TASK STATEMENT. Copy every entry exactly, but skip the pictures.

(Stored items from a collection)
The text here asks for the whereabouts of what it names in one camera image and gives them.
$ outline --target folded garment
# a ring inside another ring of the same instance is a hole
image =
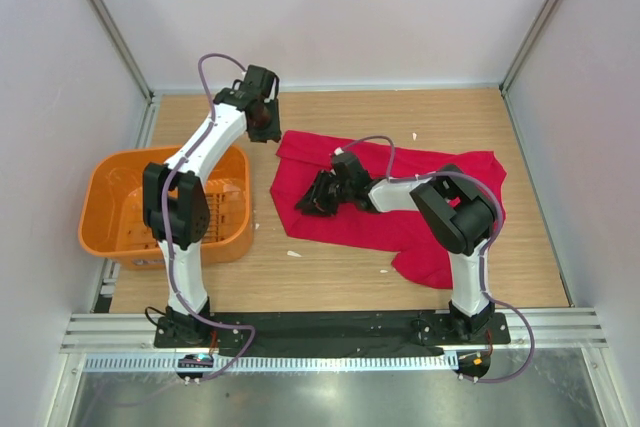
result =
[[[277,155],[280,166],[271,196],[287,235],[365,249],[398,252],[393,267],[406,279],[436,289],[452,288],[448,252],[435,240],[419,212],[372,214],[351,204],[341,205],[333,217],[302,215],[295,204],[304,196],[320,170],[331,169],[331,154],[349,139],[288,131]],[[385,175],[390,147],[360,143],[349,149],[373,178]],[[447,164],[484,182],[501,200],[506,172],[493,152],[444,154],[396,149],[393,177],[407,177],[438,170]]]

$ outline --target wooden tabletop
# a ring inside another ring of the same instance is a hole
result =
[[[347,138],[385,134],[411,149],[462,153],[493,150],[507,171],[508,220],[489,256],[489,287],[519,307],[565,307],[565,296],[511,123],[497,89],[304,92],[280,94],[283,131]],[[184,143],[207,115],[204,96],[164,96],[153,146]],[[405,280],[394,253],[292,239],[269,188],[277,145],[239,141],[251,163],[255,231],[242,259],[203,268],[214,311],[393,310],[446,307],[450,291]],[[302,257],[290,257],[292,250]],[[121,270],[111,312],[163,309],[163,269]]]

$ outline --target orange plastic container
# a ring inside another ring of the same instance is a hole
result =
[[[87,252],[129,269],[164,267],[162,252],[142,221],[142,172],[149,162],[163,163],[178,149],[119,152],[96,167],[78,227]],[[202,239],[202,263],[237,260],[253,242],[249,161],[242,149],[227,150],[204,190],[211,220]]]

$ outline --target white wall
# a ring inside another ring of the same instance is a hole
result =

SOLUTION TO THIS PROBLEM.
The text here asks for the whereabouts of what it names in one camera image and gives them.
$ outline --target folded garment
# a ring inside another ring of the same instance is a hole
image =
result =
[[[277,155],[280,166],[271,196],[287,235],[365,249],[398,252],[393,267],[406,279],[436,289],[452,288],[448,252],[435,240],[419,212],[372,214],[351,204],[341,205],[333,217],[302,215],[295,204],[304,196],[320,170],[331,169],[331,154],[349,139],[288,131]],[[385,175],[390,147],[360,143],[349,149],[373,178]],[[447,164],[484,182],[501,200],[506,172],[493,152],[444,154],[396,149],[393,177],[407,177],[438,170]]]

$ outline --target wooden tabletop
# a ring inside another ring of the same instance is a hole
result =
[[[347,138],[385,134],[411,149],[462,153],[493,150],[507,171],[508,220],[489,256],[489,287],[519,307],[565,307],[565,296],[511,123],[497,89],[304,92],[280,94],[283,131]],[[184,143],[207,115],[204,96],[164,96],[153,146]],[[405,280],[394,253],[292,239],[269,188],[277,145],[239,141],[251,163],[255,231],[242,259],[203,268],[214,311],[393,310],[446,307],[450,291]],[[302,257],[290,257],[292,250]],[[121,270],[111,312],[163,309],[163,269]]]

$ outline --target orange plastic container
# a ring inside another ring of the same instance is a hole
result =
[[[87,252],[129,269],[164,267],[162,252],[142,221],[142,172],[149,162],[163,163],[178,149],[119,152],[96,167],[78,227]],[[202,239],[202,263],[237,260],[253,242],[249,161],[242,149],[227,150],[204,190],[211,220]]]

$ outline --target white wall
# a ring inside another ring of the same instance is a hole
result =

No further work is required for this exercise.